Antonio Delfim Netto
Semana passada comentei aqui neste mesmo espaço que a agricultura do sul do Brasil e de parte do sudeste está precisando de suporte imediato do governo federal para superar a pior crise dos últimos tempos, depois de três anos de estiagem e com os preços à cada dia mais comprimidos. Desde o plano Real o setor agrícola vem transferindo uma parte substancial de sua renda para os setores urbanos mas todos os indicadores mostram sinais de esgotamento dessa capacidade.
Uma ampla pesquisa concluída pouco antes da eleição sob o patrocínio da Confederação Nacional da Agricultura e Pecuária que ouviu a opinião de produtores rurais em todo o país confirma a preocupação da maioria com o aumento das dificuldades para financiar o plantio da nova safra , acrescidas das incertezas com relação ao comportamento dos mercados agrícolas , aqui e externamente.
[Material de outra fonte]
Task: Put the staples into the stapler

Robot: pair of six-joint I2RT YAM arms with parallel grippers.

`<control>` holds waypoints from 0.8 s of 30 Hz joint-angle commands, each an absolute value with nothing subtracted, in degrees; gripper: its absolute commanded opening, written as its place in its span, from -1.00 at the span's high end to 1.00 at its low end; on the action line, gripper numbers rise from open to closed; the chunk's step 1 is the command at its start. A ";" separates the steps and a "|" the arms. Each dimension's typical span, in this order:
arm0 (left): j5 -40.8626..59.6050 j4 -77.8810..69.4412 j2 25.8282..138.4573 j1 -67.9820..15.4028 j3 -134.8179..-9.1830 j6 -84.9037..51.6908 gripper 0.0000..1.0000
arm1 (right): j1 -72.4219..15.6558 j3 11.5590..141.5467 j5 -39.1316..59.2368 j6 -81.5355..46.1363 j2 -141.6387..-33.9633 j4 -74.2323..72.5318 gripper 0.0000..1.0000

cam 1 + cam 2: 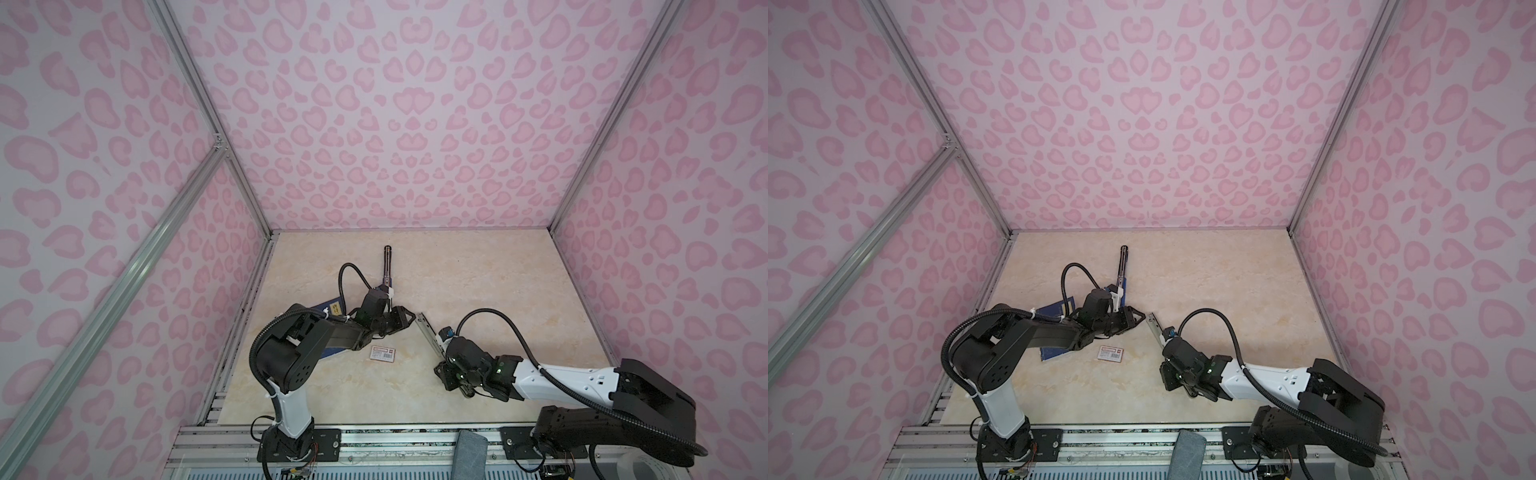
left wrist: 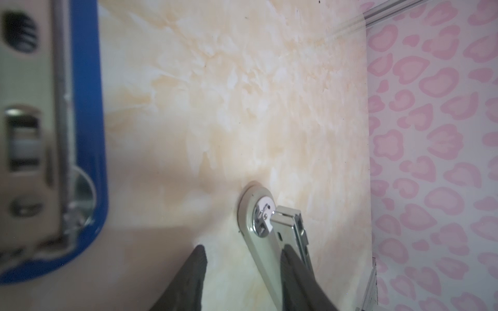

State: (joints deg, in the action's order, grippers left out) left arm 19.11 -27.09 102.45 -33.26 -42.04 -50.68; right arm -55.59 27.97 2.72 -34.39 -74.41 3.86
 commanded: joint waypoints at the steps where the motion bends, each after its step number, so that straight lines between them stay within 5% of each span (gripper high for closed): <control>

A pesquisa mostra que a intenção do agricultor é plantar mas ele espera a definição do governo quanto à política de preços e em relação a alguma modalidade de seguro de safra. São perceptíveis, no entanto, os sinais que vêem das regiões produtoras de grãos que vai haver uma redução importante das áreas de plantio. Isso vai acontecer não por desejo do produtor mas porque ele percebe que o governo continua indiferente à sua sorte. A verdade é que Brasília comemora a queda dos preços dos alimentos como uma grande vitória contra a "carestia", pois há muito tempo não se tem notícia que um salário mínimo seja suficiente para comprar duas cestas básicas, como atualmente. Ninguém ignora a melhoria de bem estar das populações mais pobres que estão sendo beneficiadas diretamente pelos programas sociais do tipo Fome Zero e Bolsa Família. De outro lado, não se imagine que é possível fazer o desenvolvimento à custa da transferência da renda rural para o setor urbano.
A agricultura tem compensado em parte a redução da área plantada nessas duas últimas safras de grãos, conseguindo manter um bom nível de produção, graças a aumentos importantes de produtividade. Hoje , no entanto, enfrenta o duplo efeito da queda da renda e da desvalorização patrimonial. O que o governo demora a entender é que se houver redução da produção agrícola , não só se perderá todo o esforço de estabilidade dos últimos anos mas também a esperança de desenvolvimento para os próximos anos . É bastante simples de mostrar isso : no momento em que se reduz a oferta de alimentos os preços voltam a crescer e ninguém se iluda porque eles crescem a uma velocidade maior e de forma mais acentuada do que acontece nos momentos de baixa de preços.
Se , com a simples suposição de uma ameaça de inflação o Banco Central já recomeça a engordar a SELIC , o que ele fará diante do fenômeno de uma elevação generalizada de preços dos alimentos ? Vai subir os juros , certamente , e com isso bloquear qualquer veleidade de crescimento da economia . Este é um cenário real que o governo ainda tem tempo de evitar . Basta que convoque a Brasília as lideranças do agronegócio das áreas mais atingidas que respondem pelo grosso da produção de grãos e traga para a conversa o pessoal da área de crédito rural dos bancos oficiais e os técnicos do Ministério da Agricultura para discutir aquelas dificuldades e buscar soluções . O custo de agilizá-las é sempre inferior ao custo de ignorar o problema.